2. The emission method of a fuel evaporative emission control system for a hybrid vehicle as defined in claim 1, comprising:

fuel adsorption control: the ECU (2) is used for controlling the ventilation stop valve (5) to be closed, so that fuel evaporation control is realized, the pressure in the low-pressure oil tank (7) is monitored in real time through the oil tank pressure sensor (10), and a desorption program is started after the oil tank pressure sensor (10) reaches a calibrated pressure value;

and (3) fuel desorption control: the electromagnetic valve (3) of the carbon tank and the ventilation stop valve (5) of the carbon tank are controlled to be closed simultaneously through the ECU (2), a certain amount of fuel steam can be generated in the low-pressure oil tank (7) due to the volatilization characteristic of fuel under the conditions of refueling, running or insolation, and the pressure in the low-pressure oil tank (7) can be increased after the fuel steam is generated; under the combined action of pressure and active carbon in the carbon tank, fuel steam enters the carbon tank (4) through an adsorption pipeline (14) and is adsorbed on the active carbon in the carbon tank (4).

3. The emission method of a fuel evaporation emission control system for a hybrid vehicle according to claim 2, wherein the desorption procedure is as follows: when the ECU (2) judges that the desorption program is activated, the ECU (2) controls the engine (1) to work under a stable working condition, then sequentially controls the carbon tank ventilation stop valve (5) and the carbon tank electromagnetic valve (3) to be opened, fresh air enters the carbon tank (4) through the air filter (6) under the air suction effect of the engine (1), fuel steam stored in the carbon tank (4) is changed into mixed gas, and the mixed gas enters the engine (1) through the desorption pipeline (15) to participate in the combustion of the engine (1).

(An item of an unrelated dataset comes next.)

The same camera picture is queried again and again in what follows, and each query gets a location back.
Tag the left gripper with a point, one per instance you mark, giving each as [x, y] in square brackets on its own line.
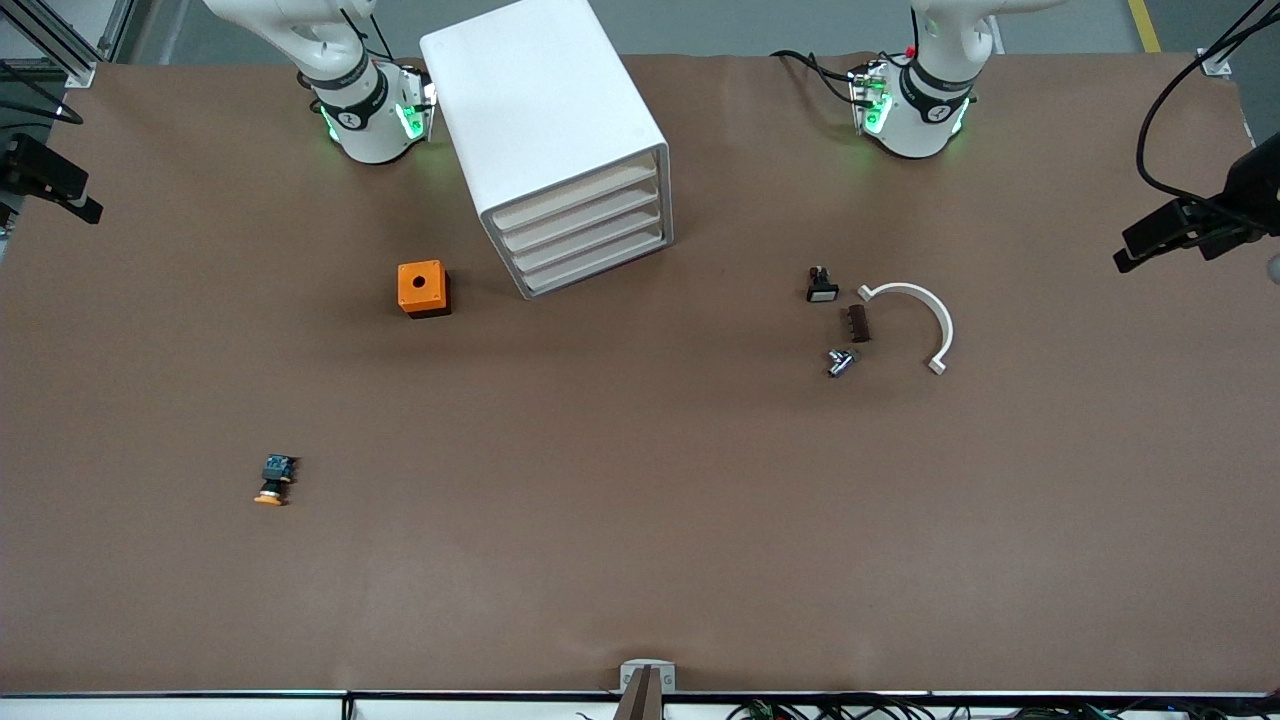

4. The use of a hybrid vehicle fuel evaporative emissions control system as defined in claim 1 for fuel tank leak detection, including desorption diagnostics and adsorption diagnostics.

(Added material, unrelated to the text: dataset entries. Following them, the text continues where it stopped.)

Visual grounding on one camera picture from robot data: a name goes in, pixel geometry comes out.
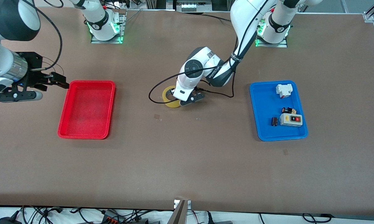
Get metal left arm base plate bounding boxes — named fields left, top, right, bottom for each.
left=255, top=35, right=289, bottom=48

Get black power adapter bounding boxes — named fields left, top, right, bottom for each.
left=0, top=216, right=22, bottom=224

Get white plastic electrical part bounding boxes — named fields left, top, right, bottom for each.
left=275, top=83, right=293, bottom=99

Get black floor cable tangle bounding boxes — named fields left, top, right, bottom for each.
left=19, top=205, right=101, bottom=224

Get blue plastic tray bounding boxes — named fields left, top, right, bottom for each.
left=249, top=80, right=309, bottom=142

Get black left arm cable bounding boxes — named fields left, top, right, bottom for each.
left=148, top=37, right=239, bottom=104

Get red plastic tray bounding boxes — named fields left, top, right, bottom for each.
left=58, top=80, right=116, bottom=139

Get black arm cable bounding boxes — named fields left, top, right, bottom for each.
left=148, top=37, right=239, bottom=104
left=20, top=0, right=65, bottom=74

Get yellow tape roll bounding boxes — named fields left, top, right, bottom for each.
left=162, top=85, right=183, bottom=109

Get aluminium profile post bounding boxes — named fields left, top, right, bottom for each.
left=168, top=199, right=192, bottom=224

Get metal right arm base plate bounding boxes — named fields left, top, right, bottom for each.
left=90, top=9, right=127, bottom=44

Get grey switch box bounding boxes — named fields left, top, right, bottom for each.
left=279, top=113, right=303, bottom=127

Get orange power strip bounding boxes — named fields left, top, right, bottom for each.
left=101, top=209, right=127, bottom=224

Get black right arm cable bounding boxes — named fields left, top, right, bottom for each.
left=20, top=0, right=65, bottom=74

5. The application of the fuel evaporation and emission control system of the hybrid vehicle type according to claim 4, wherein before the desorption diagnosis is started, the ECU (2) controls the carbon tank ventilation stop valve (5) to be closed, and simultaneously controls the carbon tank electromagnetic valve (3) to be opened for desorption, and due to the closing of the ventilation stop valve (5), the engine can only be pumped from the low-pressure oil tank (7), the pressure in the low-pressure oil tank (7) can be reduced in the pumping process, and the ECU (2) determines whether the leakage phenomenon exists in the low-pressure oil tank (7), the carbon tank (4), the adsorption pipeline (14) and the desorption pipeline (15) by monitoring the pressure change condition in the low-pressure oil tank (7) in real time.

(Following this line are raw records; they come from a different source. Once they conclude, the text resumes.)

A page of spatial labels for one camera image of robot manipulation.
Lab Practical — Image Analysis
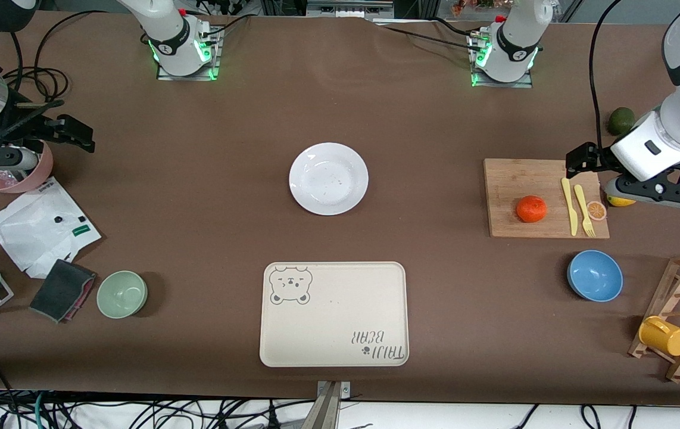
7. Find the orange mandarin fruit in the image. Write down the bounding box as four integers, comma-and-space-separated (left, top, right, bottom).
517, 195, 548, 223

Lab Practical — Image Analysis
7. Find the white round plate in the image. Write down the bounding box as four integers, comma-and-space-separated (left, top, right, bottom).
289, 142, 369, 216

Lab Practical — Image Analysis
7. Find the dark green avocado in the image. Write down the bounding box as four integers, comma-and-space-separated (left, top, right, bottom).
607, 107, 636, 136

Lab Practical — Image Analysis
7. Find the pink bowl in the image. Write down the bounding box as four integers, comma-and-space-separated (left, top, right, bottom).
0, 140, 54, 193

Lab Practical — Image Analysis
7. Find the yellow plastic fork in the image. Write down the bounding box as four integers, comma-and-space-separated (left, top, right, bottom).
573, 184, 596, 238

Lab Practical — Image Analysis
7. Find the yellow plastic knife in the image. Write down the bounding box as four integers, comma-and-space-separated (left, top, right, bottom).
561, 178, 579, 237

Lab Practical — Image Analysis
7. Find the wooden cutting board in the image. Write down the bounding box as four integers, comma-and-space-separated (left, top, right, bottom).
484, 158, 610, 239

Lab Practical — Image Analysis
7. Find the white plastic bag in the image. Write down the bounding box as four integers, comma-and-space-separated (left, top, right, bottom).
0, 177, 102, 279

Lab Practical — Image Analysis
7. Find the blue bowl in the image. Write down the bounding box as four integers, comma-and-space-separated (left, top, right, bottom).
567, 250, 623, 303

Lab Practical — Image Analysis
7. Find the dark grey folded cloth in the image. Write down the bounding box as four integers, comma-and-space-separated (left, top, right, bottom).
29, 259, 97, 324

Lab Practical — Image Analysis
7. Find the pale green bowl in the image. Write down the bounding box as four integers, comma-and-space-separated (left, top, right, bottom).
96, 271, 148, 319

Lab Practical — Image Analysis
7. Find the yellow mug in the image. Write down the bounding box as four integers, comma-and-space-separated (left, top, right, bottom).
639, 316, 680, 357

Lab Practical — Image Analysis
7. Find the beige bear print tray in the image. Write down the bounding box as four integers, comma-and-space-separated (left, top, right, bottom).
260, 262, 410, 368

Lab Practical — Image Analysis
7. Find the coiled black cable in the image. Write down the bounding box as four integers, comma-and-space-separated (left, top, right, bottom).
4, 30, 70, 103

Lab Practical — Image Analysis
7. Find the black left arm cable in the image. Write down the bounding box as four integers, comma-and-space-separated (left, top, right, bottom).
589, 0, 623, 147

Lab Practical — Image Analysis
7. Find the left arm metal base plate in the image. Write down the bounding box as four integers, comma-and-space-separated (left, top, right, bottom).
468, 30, 534, 89

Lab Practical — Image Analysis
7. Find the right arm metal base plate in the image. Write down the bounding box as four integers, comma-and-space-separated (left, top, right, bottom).
157, 27, 222, 81

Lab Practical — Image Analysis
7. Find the black right base cable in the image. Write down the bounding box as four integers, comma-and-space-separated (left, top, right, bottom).
197, 13, 251, 39

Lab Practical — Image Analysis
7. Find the black base cable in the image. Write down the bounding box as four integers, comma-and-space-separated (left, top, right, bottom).
373, 23, 484, 51
197, 13, 251, 39

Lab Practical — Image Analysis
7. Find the black left base cable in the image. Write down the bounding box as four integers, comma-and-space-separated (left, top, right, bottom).
373, 23, 484, 51

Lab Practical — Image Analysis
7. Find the green cable under table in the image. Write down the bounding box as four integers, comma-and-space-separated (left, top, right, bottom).
32, 392, 50, 429

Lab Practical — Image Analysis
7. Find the aluminium frame structure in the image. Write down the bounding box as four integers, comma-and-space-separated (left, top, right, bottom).
260, 0, 424, 18

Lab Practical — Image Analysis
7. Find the metal table edge bracket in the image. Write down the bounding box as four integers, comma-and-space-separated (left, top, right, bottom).
316, 381, 351, 429

6. The application of the fuel evaporation and emission control system for the hybrid vehicle type according to claim 4, wherein the adsorption diagnosis is that after the adsorption program is started, the pressure in the low-pressure oil tank (7) can be gradually increased due to the volatilization effect of fuel steam, and the ECU (2) judges whether the leakage phenomenon exists in the low-pressure oil tank (7), the carbon tank (4), the adsorption pipeline (14) and the desorption pipeline (15) by monitoring the pressure change condition in the low-pressure oil tank (7) in real time.